I don't have a CPU with 4 cores
you can use Ryzen Master or BIOS settings or even just msconfig.exe ;)
Oh I see what you mean. I'll try that later. But didn't you say this bit shifting is about single core only? Disabling 4 cores or HT does not alter single core performance, no? (It could even increase performance a bit because OS has less cores to context switch)
what do you mean? we now have only ONE output thread that does all this stuff
Disabling 4 cores or HT does not alter single core performance, no?
yeah, but all other computation threads are still here, sharing the same 4 (for example) logical cores
I'll try that later
go for bios or ryzen master, cause you can't disable HT with msconfig.exe
Just did the test.
Environment: MPC-HC + LAV Filters + madVR Video: https://4kmedia.org/ultra-hd-hdr-samsung-4k-demo-wonderland/
Total CPU usage:
Logs: 10bit.log 16bit.log SVP on 16bit.log
The takeaways are:
The 50ms difference between 10 and 16 bit are probably within statistical error, but the 4 seconds difference from SVP is clearly not. That's 22ms delay per frame. No wonder why it's so choppy.
Just to be clear, I'm not blaming SVP for having performance issue. I believe SVP is already doing it's best. But if a user would ever use SVP with any sort of interpolation, the extra time taken by bit shifting becomes insignificant.
So at this point, I'm fairly certain about the impact of the functions. If anyone can provide a use case where those 1-2ms on 4K 10-bit HDR playback is crucial, I can consider adding the option. But SVP is not just not one.

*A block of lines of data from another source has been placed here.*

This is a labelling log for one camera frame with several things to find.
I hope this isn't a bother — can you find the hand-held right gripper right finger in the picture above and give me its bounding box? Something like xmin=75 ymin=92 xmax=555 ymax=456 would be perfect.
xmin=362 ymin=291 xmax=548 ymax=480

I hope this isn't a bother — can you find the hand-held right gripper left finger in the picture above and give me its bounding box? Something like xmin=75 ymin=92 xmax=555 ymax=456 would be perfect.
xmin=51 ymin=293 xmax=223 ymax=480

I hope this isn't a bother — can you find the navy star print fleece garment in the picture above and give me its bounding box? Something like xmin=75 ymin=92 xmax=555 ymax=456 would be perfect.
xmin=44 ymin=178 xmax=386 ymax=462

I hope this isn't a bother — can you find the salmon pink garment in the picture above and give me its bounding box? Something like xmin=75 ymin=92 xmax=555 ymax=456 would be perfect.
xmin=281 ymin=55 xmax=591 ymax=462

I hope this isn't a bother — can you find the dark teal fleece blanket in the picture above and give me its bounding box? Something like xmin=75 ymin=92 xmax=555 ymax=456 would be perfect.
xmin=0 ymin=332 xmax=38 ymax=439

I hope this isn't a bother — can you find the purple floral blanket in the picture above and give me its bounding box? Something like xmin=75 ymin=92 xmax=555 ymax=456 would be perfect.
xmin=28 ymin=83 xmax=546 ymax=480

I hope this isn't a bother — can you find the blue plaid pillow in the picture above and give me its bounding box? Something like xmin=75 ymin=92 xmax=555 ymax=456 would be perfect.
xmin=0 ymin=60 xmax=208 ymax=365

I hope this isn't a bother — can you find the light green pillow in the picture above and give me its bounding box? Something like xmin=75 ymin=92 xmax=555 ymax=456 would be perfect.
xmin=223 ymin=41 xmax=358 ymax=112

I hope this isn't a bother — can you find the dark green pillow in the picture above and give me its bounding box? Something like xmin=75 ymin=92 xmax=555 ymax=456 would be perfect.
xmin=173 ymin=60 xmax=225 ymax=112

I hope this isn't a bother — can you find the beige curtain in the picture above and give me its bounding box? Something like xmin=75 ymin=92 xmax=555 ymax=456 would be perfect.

So I know EVR is not good in 10-bit playback... and still Daum PotPlayer allows it. If it's set to EVR (which is by default) and you play 10-bit video, everything is connected in P010 and looks good. The problem it's now NOT so good starting with AVSF 1.4.0. No SVP, no script, just an empty AVSF --> the video is totally unwatchable, like 1-2 fps. Any video - tried both 4K and 720p. Plays fine with AVSF 1.3.1.